Mine would probably end up inside the bucket! It would catch them from behind and just scoop them up! Haha


----------



## chowder (Sep 7, 2008)

For some reason he has to grab the rope knot that is inside the bucket end and half the time he runs around with the bucket on his head until it finally slips down to the other end of the rope! My husband and i think we ought to market the toy, it entertains him a lot better then the $10 rope I got him at Petsmart that he completely ignores in the house! He really is a fairly intelligent dog until you see him running around the back yard with a bucket on his head and then a bucket chasing him. You gotta love puppies!


----------



## Rexandbaby (Aug 4, 2008)

I gotta try this with my dogs!


----------



## Yorkie Mom (Aug 25, 2008)

You definitely should patent that! You would probably make it rich. Haha I just keep picturing it... It's hilairious! Take pictures and put them up!!


----------



## Rexandbaby (Aug 4, 2008)

Yes, please do!!!!!!!


----------



## chowder (Sep 7, 2008)

I'll try and get a picture of him playing bucket tomorrow. He won't play at all today because he's too upset. His little buddy Chelsy is terribly sick and it's upset him. I thought I would give her a treat and let her try a can of Merricks Venison Holiday Stew since all she can eat is Venison and I feel bad feeding her the same Wellness venison can every single day.
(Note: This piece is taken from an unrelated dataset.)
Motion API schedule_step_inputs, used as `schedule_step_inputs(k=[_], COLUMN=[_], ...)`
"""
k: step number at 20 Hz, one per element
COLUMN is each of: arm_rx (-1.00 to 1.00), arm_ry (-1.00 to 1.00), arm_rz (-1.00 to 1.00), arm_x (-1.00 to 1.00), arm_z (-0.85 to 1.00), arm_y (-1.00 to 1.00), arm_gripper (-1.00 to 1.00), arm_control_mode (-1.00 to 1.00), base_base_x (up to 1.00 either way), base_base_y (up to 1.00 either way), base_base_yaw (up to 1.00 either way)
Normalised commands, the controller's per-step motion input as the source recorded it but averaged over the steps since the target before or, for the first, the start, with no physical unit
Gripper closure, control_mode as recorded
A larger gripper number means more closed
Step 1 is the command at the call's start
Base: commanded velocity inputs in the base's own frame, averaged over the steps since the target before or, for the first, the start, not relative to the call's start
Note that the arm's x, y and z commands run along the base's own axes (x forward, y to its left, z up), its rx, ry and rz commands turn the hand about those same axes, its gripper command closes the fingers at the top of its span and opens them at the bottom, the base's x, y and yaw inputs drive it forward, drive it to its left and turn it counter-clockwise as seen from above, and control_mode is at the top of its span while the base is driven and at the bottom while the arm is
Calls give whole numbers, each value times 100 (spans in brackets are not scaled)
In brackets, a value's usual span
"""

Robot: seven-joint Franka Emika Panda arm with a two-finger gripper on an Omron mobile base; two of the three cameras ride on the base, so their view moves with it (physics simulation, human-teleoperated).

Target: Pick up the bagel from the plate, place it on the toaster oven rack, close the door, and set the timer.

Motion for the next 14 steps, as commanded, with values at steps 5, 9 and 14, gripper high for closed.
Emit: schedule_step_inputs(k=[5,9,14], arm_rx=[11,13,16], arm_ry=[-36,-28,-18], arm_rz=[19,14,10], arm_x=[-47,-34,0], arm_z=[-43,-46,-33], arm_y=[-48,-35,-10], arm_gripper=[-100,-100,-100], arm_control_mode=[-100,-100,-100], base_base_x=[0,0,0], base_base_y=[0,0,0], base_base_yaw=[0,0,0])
Well, one can of Merricks, and she hasn't stopped vomitting and having diarrhea all day long. Immodium has helped with the diarrhea but she's still spitting up most of the water she drinks. The poor dog is a mess and I feel terribly guilty and Rocky is soooo worried he's climbed in my lap and just about cried! It's amazing how much the dogs depend on each other and he's only 5 months old so she's like his little Momma. She'll be fine tomorrow. This has happened before but not quite this bad when I tried something new with her. It's back to the plain Wellness cans I guess until I work up the courage to try some raw venison if I can find it. Watch out for the Merrick canned food. It has a TON of ingredients in it besides just the main one on the label. They are all healthy things, but if your dog has any allergies, you never know which one in there will set them off.


----------



## Rexandbaby (Aug 4, 2008)

Sending healing vibes your way! Aooommm!


----------



## Yorkie Mom (Aug 25, 2008)

Aww, feel better Chelsy!


----------



## chowder (Sep 7, 2008)

Well, after spending all weekend stuffing Chelsy with Immodium, cleaning up after her, and making little "oreo cookies" out of Wellness venison treats and Wellness canned food and trying to get her to eat them, Chelsy has bounced back. I really thought we were going to end up at the emergency clinic this time. Why do these things always happen on the weekends! Today she is flying around the yard actually chasing Rocky and eating like nothing had ever happened. My husband says that after the nuclear holocaust, the only thing left on the planet will be cockroaches and Lhasa Apsos! She is 11 years old and has survived being paralyzed and having 3am back surgery when she was 3 years old, a lifetime of food allergys and IBS, being raised by a 120 pound labrador and 2 little boys, and has outlived the lab, 4 chows, and 3 cats (and the boys left home). Now she is stuck raising another chow puppy. There is nothing more stubborn or tougher then a Lhasa....my husband swears we will never get another one!


----------



## Rexandbaby (Aug 4, 2008)

Ha Ha, I hear you! Our JRT is only 8 and my hubby says not another one, but then in the next sentence he calls her his dog. I bet we do get at least one more eventually!


----------



## rannmiller (Jun 27, 2008)

I was in WalMart and saw a woman buying Pedigree. I remarked to my boyfriend "I really want to tell her she's killing her dog by feeding that crap."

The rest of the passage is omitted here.